Enfrascado en sumirse en viejos relicarios y otras dimensiones que tocan el rompecabezas que construye, entre lapsos y lapsus cuando el lapislázuli de sus ojos bailan entre sus pertenencias; la celda que prestara a su encierro a expensas como el monaguillo que había sido, desata las feromonas que ya no percibe como suyas sino como las de un intruso dislocado. Piensa, retiene y piensa; se golpea la cabeza con sus manos porque allí, donde una vez durmiera con distendida y disfrazada lujuria fue la que lo condenó a maniobrar el arropo de un lucero en el cielo.
Eleva su rostro al Cristo crucificado y se persigna. Le cuesta articular esa vez en su propia procedencia el clamor del aroma a higo y manzanas que le suelen dar como postre para contentarlo. Pero las maniobras de sus pasos permanecen entre sus manazas conforme retoca con los recuerdos, otros tantos extraviados; mañana tienen intenciones que parta a una misión junto al cardenal Inocencio; el cardenal que le tiene estima y por el que está allí de una pieza.
El imberbe Inocencio que lo conoció muy jovencito y el que lo llevó a una perdición temprana, desistió de las viejas riñas y marañas y lo crió como a un hermano tras haberlo convertido en arma. No hay más que hermandad entre el que fuera objeto de deseos y el mayor secretario del anterior que fuera decapitado por su imprudencia.

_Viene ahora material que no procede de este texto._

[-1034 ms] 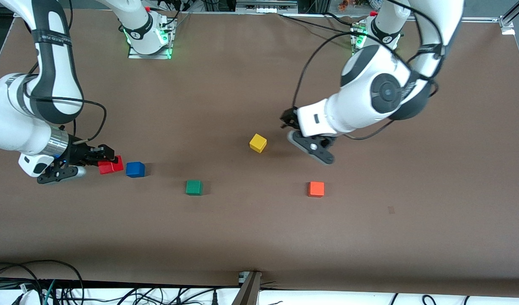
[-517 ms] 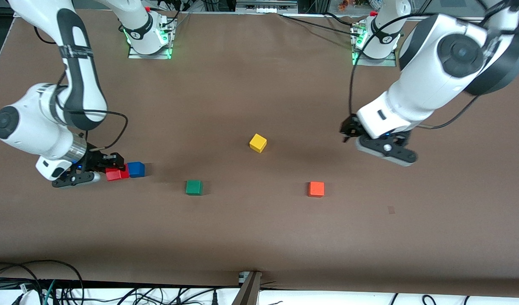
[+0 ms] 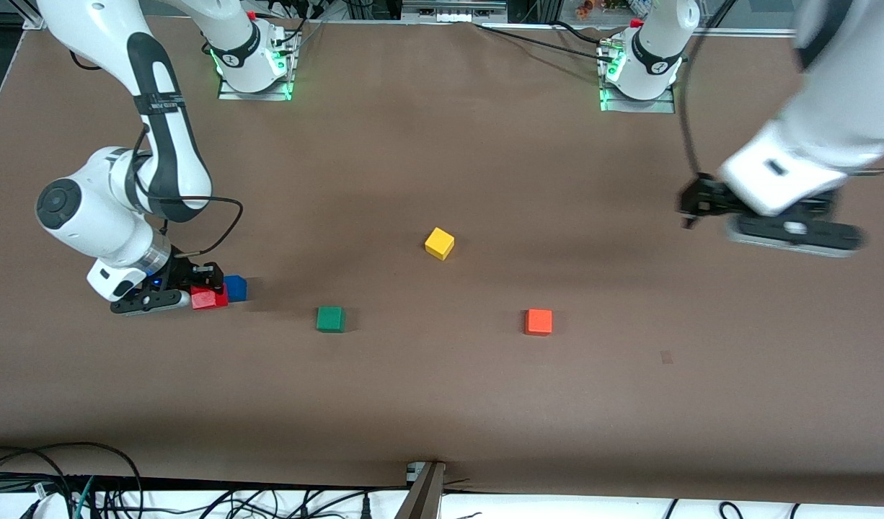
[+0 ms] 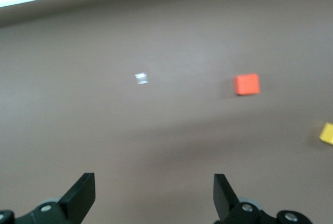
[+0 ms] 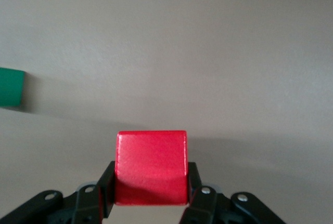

Inocencio recita una oración para ennoblecerlo y le hace recapacitar tras su derramar de lágrimas; ¿por quién derraman lágrimas si no es por los pecadores a quién no pudieron salvaguardar? No se preocupa más por lo que dicen, por la angustia que se desata en el vigilante que abraza al cardenal milagroso.
«Mañana marchamos; guarda las lágrimas para quiénes lo merezcan porque ese que blasfemó contra ti no merece más que un perdón que debe culminar gozoso».
El vigilante le escucha con anhelo de recibir el ángelus en ese momento de calma y obediencia; el momento en que besa el dorso de la mano justo en el instante en que pacta el silencio entre ellos con una caricia a sus mejillas; esas por las que otros sonrojos arroparon la piel que se calienta de forma noble por la abundancia del saber del cardenal, que le dice como se le da confianza a un niño.
«Te amo, hermano mío, y por eso prefiero que encuentres el júbilo y la redención de manos de Nuestro Señor, ese que espero oigas cada que piensas en el rosario que recitaste junto a nosotros en otra vida; como santo».
Él a la escucha frunce el ceño con endiosada angustia y peca de noble entre tanta pulcritud.
«Olvida, recapacita. Mañana habrá oportunidades. Reza por nosotros, por Ti. Tú que estás sentado a la diestra de Dios padre».